Re: [DISCUSS] couch_event and FDB

Paul Davis Mon, 29 Apr 2019 12:28:10 -0700

On Mon, Apr 29, 2019 at 1:29 PM Nick Vatamaniuc <vatam...@apache.org> wrote:
>
> After discussing how replicator might be implemented with fdb
> https://lists.apache.org/thread.html/9338bd50f39d7fdec68d7ab2441c055c166041bd84b403644f662735@%3Cdev.couchdb.apache.org%3E,
> and thinking about a global jobs queue for replicator (and indexing as
> well, as Garren had mentioned), I had noticed that we might want to have
> something like a couch_event subsystem. We'd need it that to drive creation
> of replication jobs or pending indexing requests.

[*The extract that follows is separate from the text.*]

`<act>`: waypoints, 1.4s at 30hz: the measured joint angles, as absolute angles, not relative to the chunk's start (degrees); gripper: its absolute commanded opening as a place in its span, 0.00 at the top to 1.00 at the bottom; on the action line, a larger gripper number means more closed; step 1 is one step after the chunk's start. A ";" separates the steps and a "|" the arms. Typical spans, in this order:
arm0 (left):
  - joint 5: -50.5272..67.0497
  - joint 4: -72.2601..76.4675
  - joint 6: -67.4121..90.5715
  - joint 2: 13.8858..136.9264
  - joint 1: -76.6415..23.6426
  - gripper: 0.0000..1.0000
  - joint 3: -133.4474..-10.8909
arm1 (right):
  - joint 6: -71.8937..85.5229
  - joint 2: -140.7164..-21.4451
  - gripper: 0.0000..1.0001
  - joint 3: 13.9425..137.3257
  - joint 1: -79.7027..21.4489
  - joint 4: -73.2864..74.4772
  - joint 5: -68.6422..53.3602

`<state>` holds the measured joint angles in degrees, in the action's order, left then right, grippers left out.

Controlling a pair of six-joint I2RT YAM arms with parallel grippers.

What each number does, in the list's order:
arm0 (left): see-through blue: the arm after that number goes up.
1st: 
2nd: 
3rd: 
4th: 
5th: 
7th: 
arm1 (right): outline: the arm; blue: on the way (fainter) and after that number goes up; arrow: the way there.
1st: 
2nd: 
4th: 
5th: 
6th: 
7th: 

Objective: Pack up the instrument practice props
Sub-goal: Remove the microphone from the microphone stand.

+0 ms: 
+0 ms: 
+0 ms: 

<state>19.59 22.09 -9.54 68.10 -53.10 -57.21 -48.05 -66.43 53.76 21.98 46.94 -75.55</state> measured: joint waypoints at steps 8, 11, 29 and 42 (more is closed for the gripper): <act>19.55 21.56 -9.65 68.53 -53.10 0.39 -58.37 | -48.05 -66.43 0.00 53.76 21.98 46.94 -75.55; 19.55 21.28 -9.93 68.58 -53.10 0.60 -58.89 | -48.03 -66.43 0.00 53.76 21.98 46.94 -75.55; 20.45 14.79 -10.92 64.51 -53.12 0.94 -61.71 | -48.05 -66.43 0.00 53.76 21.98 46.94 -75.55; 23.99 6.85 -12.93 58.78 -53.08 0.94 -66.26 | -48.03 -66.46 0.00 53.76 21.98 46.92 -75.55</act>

So that's basically what
> this discussion thread is about.
>
> couch_event, for those who don't know, is a node-local event bus for
> database-level events. When dbs are created, deleted, or updated it
> publishes a corresponding event. Any interested listeners subscribe to
> those events. Currently some of the listeners are:
>
>  * ddoc cache : for ddoc updates, and db creates and deletes
>  * ken : for ddoc updates to know when to start building indexes
>  * _replicator db updates : to monitor changes to replication docs
>  * _users db auth : to drive auth cache updates
>  * _db_updates handler : drive db updates
>  * smoosh : drive compaction triggers
>
> This all happens in memory on each node. We use the nifty and fast khash
> library to distribute events. If listeners register and then die, we
> automatically clean that up.
>
> Now with fdb, some of those users of couch_event go away (smoosh) but most
> remain, and we need something to drive them.
>
> There was a separate discussion for how to implement _db_updates handler,
> which is a starting point for this one, but I had made a new thread as it
> involves not just the _db_updates but those other things:
>
> https://lists.apache.org/thread.html/a7bf140aea864286817bbd4f16f5a2f0a295f4d046950729400e0e2a@%3Cdev.couchdb.apache.org%3E
>


Just to make sure, this basically reads like _db_updates but with the
addition that we're tracking updates to design docs and maybe local
docs except the only thing with local docs is going away.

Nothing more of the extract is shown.